**Instructions for the task**. Could you give the records below again exactly as they stand?

Entries taken from a collection
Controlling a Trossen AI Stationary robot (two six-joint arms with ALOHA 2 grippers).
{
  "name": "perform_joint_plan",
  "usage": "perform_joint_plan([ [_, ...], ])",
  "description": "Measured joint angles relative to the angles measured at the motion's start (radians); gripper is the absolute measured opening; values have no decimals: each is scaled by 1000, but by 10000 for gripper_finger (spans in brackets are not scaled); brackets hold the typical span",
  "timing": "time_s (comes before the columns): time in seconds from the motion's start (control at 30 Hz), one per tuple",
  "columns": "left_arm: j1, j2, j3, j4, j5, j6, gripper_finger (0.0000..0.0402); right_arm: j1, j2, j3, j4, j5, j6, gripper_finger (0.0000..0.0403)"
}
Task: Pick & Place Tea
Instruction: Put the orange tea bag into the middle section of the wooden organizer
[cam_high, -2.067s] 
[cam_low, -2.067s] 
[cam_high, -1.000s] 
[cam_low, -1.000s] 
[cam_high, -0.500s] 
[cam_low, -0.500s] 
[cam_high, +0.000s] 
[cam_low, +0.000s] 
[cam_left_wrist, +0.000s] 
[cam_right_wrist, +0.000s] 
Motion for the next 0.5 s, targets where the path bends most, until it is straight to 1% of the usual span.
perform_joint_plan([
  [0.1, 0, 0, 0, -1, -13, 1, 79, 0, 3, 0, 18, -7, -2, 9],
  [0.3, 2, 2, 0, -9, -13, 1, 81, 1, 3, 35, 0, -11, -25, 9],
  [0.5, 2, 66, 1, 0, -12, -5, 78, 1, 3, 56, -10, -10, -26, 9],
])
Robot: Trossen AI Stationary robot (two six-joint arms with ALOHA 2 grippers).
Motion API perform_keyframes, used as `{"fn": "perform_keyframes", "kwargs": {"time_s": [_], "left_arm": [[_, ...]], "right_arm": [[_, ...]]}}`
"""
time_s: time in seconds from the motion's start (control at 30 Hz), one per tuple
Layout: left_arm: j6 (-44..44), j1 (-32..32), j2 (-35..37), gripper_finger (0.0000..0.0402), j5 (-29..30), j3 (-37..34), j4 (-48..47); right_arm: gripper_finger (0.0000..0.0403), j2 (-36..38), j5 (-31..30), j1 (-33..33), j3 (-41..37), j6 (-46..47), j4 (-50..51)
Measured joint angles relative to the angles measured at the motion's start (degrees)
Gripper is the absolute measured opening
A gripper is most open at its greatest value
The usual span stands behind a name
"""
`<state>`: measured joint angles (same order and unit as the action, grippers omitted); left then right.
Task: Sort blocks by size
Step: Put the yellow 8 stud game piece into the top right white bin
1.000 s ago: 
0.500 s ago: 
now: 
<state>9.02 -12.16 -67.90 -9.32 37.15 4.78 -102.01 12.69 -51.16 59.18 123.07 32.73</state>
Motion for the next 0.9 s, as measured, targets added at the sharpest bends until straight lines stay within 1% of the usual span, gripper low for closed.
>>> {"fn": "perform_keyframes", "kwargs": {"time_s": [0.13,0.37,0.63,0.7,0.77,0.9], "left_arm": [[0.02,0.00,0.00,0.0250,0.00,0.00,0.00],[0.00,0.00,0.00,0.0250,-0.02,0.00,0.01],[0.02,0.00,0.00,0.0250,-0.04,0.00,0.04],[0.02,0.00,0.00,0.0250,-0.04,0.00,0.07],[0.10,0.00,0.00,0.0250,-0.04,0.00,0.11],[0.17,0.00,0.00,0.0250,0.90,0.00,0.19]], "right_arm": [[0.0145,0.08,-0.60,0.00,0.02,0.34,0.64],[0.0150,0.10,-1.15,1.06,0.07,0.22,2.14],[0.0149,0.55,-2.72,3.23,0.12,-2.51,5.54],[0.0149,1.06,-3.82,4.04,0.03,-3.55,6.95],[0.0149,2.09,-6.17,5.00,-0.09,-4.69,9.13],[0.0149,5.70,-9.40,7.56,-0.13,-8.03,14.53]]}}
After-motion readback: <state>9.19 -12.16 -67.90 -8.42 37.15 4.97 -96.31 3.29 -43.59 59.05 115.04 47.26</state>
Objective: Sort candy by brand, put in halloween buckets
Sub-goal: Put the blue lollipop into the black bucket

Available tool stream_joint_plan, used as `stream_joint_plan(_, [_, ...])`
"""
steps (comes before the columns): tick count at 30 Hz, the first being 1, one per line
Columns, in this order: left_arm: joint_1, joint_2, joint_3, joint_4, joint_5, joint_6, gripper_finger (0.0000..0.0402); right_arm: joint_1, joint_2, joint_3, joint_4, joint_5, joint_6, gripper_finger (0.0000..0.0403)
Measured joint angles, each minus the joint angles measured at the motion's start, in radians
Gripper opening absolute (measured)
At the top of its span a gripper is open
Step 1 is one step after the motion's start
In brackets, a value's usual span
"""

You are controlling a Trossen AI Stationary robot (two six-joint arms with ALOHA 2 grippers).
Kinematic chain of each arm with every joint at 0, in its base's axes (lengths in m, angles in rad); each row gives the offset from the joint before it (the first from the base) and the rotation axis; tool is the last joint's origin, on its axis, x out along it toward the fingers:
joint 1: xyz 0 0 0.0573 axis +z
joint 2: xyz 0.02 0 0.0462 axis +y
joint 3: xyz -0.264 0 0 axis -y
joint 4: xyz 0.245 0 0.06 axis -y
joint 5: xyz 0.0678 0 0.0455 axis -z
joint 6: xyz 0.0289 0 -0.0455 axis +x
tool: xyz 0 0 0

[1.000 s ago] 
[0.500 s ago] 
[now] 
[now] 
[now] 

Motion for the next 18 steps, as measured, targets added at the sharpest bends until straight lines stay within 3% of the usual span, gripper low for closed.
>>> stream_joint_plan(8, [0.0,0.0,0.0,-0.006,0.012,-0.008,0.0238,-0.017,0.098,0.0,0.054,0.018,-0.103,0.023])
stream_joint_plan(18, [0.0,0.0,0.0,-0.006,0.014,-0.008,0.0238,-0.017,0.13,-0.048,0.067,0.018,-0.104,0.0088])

**Answer section**.
Controlling a Trossen AI Stationary robot (two six-joint arms with ALOHA 2 grippers).
{
  "name": "perform_joint_plan",
  "usage": "perform_joint_plan([ [_, ...], ])",
  "description": "Measured joint angles relative to the angles measured at the motion's start (radians); gripper is the absolute measured opening; values have no decimals: each is scaled by 1000, but by 10000 for gripper_finger (spans in brackets are not scaled); brackets hold the typical span",
  "timing": "time_s (comes before the columns): time in seconds from the motion's start (control at 30 Hz), one per tuple",
  "columns": "left_arm: j1, j2, j3, j4, j5, j6, gripper_finger (0.0000..0.0402); right_arm: j1, j2, j3, j4, j5, j6, gripper_finger (0.0000..0.0403)"
}
Task: Pick & Place Tea
Instruction: Put the orange tea bag into the middle section of the wooden organizer
[cam_high, -2.067s] 
[cam_low, -2.067s] 
[cam_high, -1.000s] 
[cam_low, -1.000s] 
[cam_high, -0.500s] 
[cam_low, -0.500s] 
[cam_high, +0.000s] 
[cam_low, +0.000s] 
[cam_left_wrist, +0.000s] 
[cam_right_wrist, +0.000s] 
Motion for the next 0.5 s, targets where the path bends most, until it is straight to 1% of the usual span.
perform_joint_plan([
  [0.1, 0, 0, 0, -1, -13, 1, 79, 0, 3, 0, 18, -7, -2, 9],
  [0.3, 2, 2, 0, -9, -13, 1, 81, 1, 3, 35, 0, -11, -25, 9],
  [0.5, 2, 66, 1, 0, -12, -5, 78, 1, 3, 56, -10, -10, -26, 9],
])
Robot: Trossen AI Stationary robot (two six-joint arms with ALOHA 2 grippers).
Motion API perform_keyframes, used as `{"fn": "perform_keyframes", "kwargs": {"time_s": [_], "left_arm": [[_, ...]], "right_arm": [[_, ...]]}}`
"""
time_s: time in seconds from the motion's start (control at 30 Hz), one per tuple
Layout: left_arm: j6 (-44..44), j1 (-32..32), j2 (-35..37), gripper_finger (0.0000..0.0402), j5 (-29..30), j3 (-37..34), j4 (-48..47); right_arm: gripper_finger (0.0000..0.0403), j2 (-36..38), j5 (-31..30), j1 (-33..33), j3 (-41..37), j6 (-46..47), j4 (-50..51)
Measured joint angles relative to the angles measured at the motion's start (degrees)
Gripper is the absolute measured opening
A gripper is most open at its greatest value
The usual span stands behind a name
"""
`<state>`: measured joint angles (same order and unit as the action, grippers omitted); left then right.
Task: Sort blocks by size
Step: Put the yellow 8 stud game piece into the top right white bin
1.000 s ago: 
0.500 s ago: 
now: 
<state>9.02 -12.16 -67.90 -9.32 37.15 4.78 -102.01 12.69 -51.16 59.18 123.07 32.73</state>
Motion for the next 0.9 s, as measured, targets added at the sharpest bends until straight lines stay within 1% of the usual span, gripper low for closed.
>>> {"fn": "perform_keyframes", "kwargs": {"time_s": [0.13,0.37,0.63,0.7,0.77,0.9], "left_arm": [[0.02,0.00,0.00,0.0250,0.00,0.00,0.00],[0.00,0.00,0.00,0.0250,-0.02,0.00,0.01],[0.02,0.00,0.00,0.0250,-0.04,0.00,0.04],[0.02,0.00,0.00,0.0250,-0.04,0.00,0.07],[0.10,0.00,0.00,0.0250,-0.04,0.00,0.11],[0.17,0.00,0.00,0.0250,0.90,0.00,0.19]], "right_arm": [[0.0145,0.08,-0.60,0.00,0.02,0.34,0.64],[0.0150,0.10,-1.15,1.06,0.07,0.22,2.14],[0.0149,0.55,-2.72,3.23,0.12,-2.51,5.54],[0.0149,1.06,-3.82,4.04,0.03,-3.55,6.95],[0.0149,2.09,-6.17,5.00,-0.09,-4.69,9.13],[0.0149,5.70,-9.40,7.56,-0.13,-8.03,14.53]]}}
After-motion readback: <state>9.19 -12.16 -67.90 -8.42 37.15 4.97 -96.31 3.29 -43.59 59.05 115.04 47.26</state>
Objective: Sort candy by brand, put in halloween buckets
Sub-goal: Put the blue lollipop into the black bucket

Available tool stream_joint_plan, used as `stream_joint_plan(_, [_, ...])`
"""
steps (comes before the columns): tick count at 30 Hz, the first being 1, one per line
Columns, in this order: left_arm: joint_1, joint_2, joint_3, joint_4, joint_5, joint_6, gripper_finger (0.0000..0.0402); right_arm: joint_1, joint_2, joint_3, joint_4, joint_5, joint_6, gripper_finger (0.0000..0.0403)
Measured joint angles, each minus the joint angles measured at the motion's start, in radians
Gripper opening absolute (measured)
At the top of its span a gripper is open
Step 1 is one step after the motion's start
In brackets, a value's usual span
"""

You are controlling a Trossen AI Stationary robot (two six-joint arms with ALOHA 2 grippers).
Kinematic chain of each arm with every joint at 0, in its base's axes (lengths in m, angles in rad); each row gives the offset from the joint before it (the first from the base) and the rotation axis; tool is the last joint's origin, on its axis, x out along it toward the fingers:
joint 1: xyz 0 0 0.0573 axis +z
joint 2: xyz 0.02 0 0.0462 axis +y
joint 3: xyz -0.264 0 0 axis -y
joint 4: xyz 0.245 0 0.06 axis -y
joint 5: xyz 0.0678 0 0.0455 axis -z
joint 6: xyz 0.0289 0 -0.0455 axis +x
tool: xyz 0 0 0

[1.000 s ago] 
[0.500 s ago] 
[now] 
[now] 
[now] 

Motion for the next 18 steps, as measured, targets added at the sharpest bends until straight lines stay within 3% of the usual span, gripper low for closed.
>>> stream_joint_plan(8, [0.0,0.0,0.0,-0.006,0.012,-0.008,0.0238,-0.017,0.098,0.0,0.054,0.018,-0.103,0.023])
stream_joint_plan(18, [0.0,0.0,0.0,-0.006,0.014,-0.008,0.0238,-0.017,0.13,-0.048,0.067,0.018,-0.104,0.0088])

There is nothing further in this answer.